The picture hurt, like an old half-healed wound griping unexpectedly.
‘Lee?’ I heard Clare’s voice as if through a haze, and opened my eyes reluctantly. ‘Lee! Come on – focus, girl! You’re not drunk already, are you?’
‘No, I’m not.’ I sat up, rubbing my face. I had to get through this. There was no way out now, except forwards. ‘I’m not nearly drunk enough, in fact. Where’s the tequila?’
9
‘ I HAVE NEVER …’ Clare was sprawled across the sofa with her feet on Tom’s lap and the firelight playing off her hair. She was holding a shot-glass in one hand and a piece of lime in the other, balancing them as if weighing up her options. ‘I have never … joined the mile-high club.’
There was a silence around the circle and a burst of laughter from Flo. Then, very slowly, with a wry expression, Tom raised his shot-glass.

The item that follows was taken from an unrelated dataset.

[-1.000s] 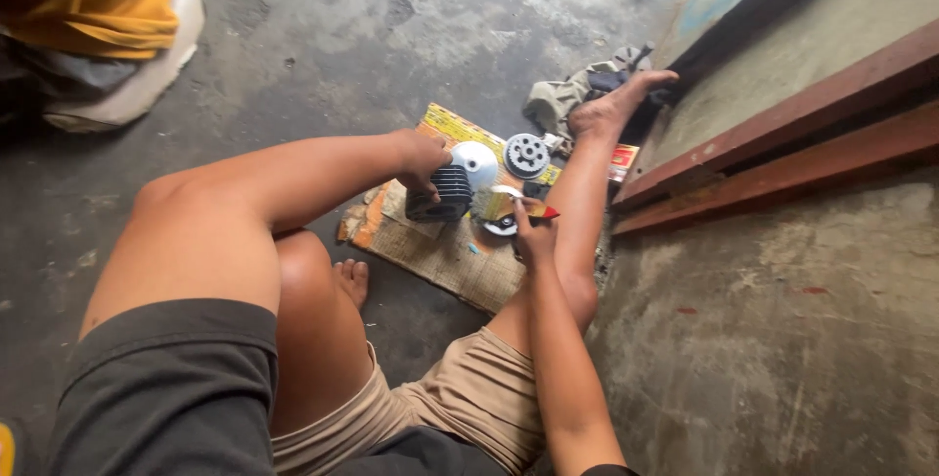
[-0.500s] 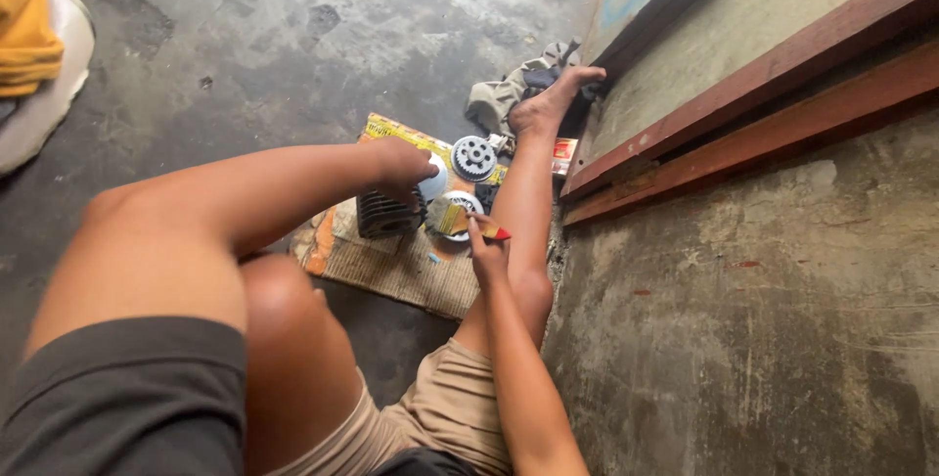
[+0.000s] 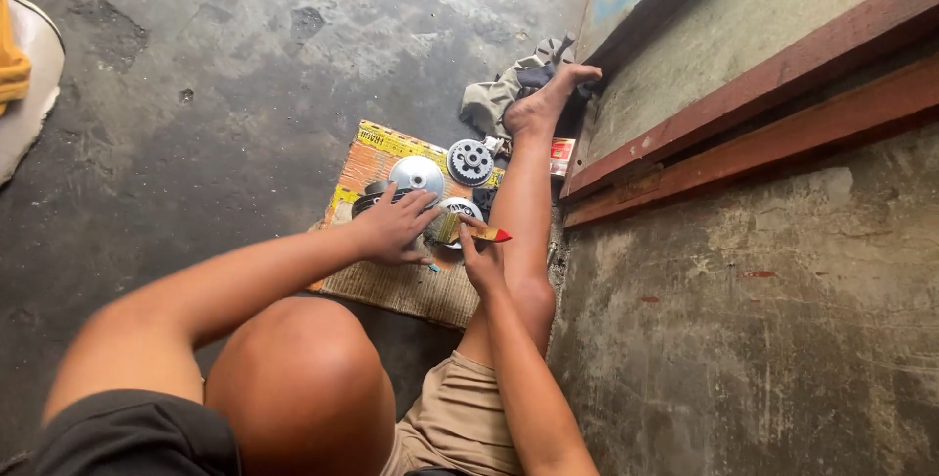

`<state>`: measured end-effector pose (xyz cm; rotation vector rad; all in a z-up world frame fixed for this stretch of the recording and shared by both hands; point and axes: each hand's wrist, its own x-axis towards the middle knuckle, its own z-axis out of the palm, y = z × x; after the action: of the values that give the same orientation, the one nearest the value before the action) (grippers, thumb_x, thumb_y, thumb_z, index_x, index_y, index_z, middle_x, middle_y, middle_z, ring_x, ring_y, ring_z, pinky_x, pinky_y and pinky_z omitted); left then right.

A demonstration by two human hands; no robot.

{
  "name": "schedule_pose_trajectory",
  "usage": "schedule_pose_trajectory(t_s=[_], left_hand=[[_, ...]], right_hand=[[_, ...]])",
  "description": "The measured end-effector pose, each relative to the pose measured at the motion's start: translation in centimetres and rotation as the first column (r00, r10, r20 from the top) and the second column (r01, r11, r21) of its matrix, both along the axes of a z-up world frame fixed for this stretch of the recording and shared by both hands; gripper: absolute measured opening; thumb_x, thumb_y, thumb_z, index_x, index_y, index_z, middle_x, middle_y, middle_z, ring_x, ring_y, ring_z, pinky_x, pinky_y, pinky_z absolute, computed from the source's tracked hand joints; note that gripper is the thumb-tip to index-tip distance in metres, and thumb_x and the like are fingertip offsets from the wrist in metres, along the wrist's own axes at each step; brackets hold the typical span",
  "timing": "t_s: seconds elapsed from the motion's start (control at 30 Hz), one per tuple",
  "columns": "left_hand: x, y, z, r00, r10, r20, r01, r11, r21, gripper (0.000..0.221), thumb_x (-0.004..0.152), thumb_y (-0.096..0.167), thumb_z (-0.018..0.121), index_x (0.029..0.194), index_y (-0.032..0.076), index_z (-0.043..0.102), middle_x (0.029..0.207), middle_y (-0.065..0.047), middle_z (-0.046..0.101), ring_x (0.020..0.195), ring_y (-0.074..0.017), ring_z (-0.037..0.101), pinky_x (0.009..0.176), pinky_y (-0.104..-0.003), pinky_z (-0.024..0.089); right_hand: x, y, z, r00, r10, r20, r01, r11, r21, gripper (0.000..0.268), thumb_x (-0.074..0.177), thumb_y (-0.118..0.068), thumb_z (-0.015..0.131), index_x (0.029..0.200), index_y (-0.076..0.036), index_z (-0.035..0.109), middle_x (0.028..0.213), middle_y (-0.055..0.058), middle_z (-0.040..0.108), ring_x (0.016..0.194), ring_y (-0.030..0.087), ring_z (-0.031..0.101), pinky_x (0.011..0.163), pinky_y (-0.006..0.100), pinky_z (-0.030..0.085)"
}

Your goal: Cleaning a motorcycle engine component with a paintbrush and cleaning solution while sitting on the floor.

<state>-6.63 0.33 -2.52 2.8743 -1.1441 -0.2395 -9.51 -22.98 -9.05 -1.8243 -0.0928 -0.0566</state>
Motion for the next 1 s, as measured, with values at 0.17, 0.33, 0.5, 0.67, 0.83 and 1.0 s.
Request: schedule_pose_trajectory(t_s=[0.17, 0.33, 0.5, 0.67, 0.83, 1.0], left_hand=[[-0.6, -0.9, -3.5, 0.967, 0.105, 0.233, -0.068, 0.985, -0.161, 0.079, 0.09, 0.069, 0.057, 0.138, 0.007, 0.056, 0.133, -0.015, 0.06, 0.139, -0.0303, 0.048, 0.111, -0.066, 0.031], [-1.3, -0.7, -4.3, 0.911, 0.199, 0.362, -0.107, 0.96, -0.259, 0.076, 0.082, 0.06, 0.07, 0.137, 0.009, 0.058, 0.14, -0.018, 0.057, 0.141, -0.0355, 0.047, 0.112, -0.062, 0.037], [-1.1, -0.3, -6.5, 0.807, 0.378, 0.453, -0.267, 0.919, -0.291, 0.089, 0.075, 0.065, 0.077, 0.136, 0.003, 0.06, 0.127, -0.024, 0.059, 0.126, -0.0403, 0.056, 0.1, -0.058, 0.042], [-1.3, 0.6, -5.8, 0.885, 0.341, 0.317, -0.289, 0.936, -0.2, 0.079, 0.077, 0.05, 0.08, 0.14, 0.008, 0.057, 0.13, -0.02, 0.06, 0.121, -0.0357, 0.06, 0.101, -0.053, 0.045], [-1.5, 0.6, -5.1, 0.924, 0.31, 0.224, -0.299, 0.951, -0.083, 0.082, 0.077, 0.037, 0.082, 0.147, 0.009, 0.05, 0.137, -0.018, 0.056, 0.129, -0.035, 0.055, 0.106, -0.052, 0.043], [-1.4, 1.2, -5.4, 0.953, 0.227, 0.201, -0.217, 0.974, -0.072, 0.08, 0.082, 0.056, 0.073, 0.144, 0.012, 0.049, 0.139, -0.013, 0.056, 0.134, -0.0299, 0.051, 0.113, -0.05, 0.037]], right_hand=[[0.2, 0.5, -0.1, 0.999, 0.006, -0.046, -0.01, 0.997, -0.07, 0.033, 0.101, -0.026, 0.068, 0.13, -0.012, 0.071, 0.094, 0.017, 0.071, 0.083, 0.024, 0.068, 0.084, 0.039, 0.058], [0.4, 0.9, -0.1, 0.999, -0.015, -0.042, 0.011, 0.995, -0.103, 0.036, 0.102, -0.027, 0.065, 0.137, -0.017, 0.066, 0.094, 0.015, 0.07, 0.074, 0.022, 0.068, 0.072, 0.034, 0.06], [0.4, 0.6, -1.4, 1.0, 0.007, -0.023, -0.009, 0.996, -0.094, 0.037, 0.104, -0.027, 0.063, 0.139, -0.014, 0.064, 0.119, 0.028, 0.068, 0.084, 0.033, 0.07, 0.075, 0.041, 0.06], [-1.1, 0.0, 0.7, 0.999, 0.041, -0.033, -0.046, 0.979, -0.2, 0.039, 0.102, -0.031, 0.065, 0.138, -0.017, 0.065, 0.125, 0.021, 0.069, 0.119, 0.041, 0.064, 0.105, 0.049, 0.05], [-1.3, -0.6, 1.5, 0.998, 0.055, -0.044, -0.064, 0.968, -0.241, 0.039, 0.1, -0.034, 0.067, 0.138, -0.023, 0.066, 0.125, 0.021, 0.071, 0.123, 0.044, 0.063, 0.108, 0.052, 0.048], [-1.5, -0.4, 2.9, 0.995, 0.027, -0.099, -0.055, 0.954, -0.295, 0.034, 0.097, -0.041, 0.068, 0.129, -0.03, 0.072, 0.103, 0.016, 0.077, 0.108, 0.037, 0.071, 0.099, 0.05, 0.054]])
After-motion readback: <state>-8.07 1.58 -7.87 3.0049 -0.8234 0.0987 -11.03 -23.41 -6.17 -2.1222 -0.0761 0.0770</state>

‘Cheers, darling!’ He downed it in one, then sucked the lime, making a face.
‘Oh you and Bruce! ’ Clare said. Her voice hovered between a sneer and a laugh, but it was fairly good-natured. ‘You probably did it in first class!’
‘Business, but point taken.’ He refilled and looked around the circle. ‘What, seriously? Am I drinking alone?’
‘What?’ Melanie looked up from her phone. ‘Sorry, I had half a bar of reception then so I thought I’d try Bill, but it’s gone. Was it Truth or Dare?’
‘Neither, we’ve moved on,’ Tom said.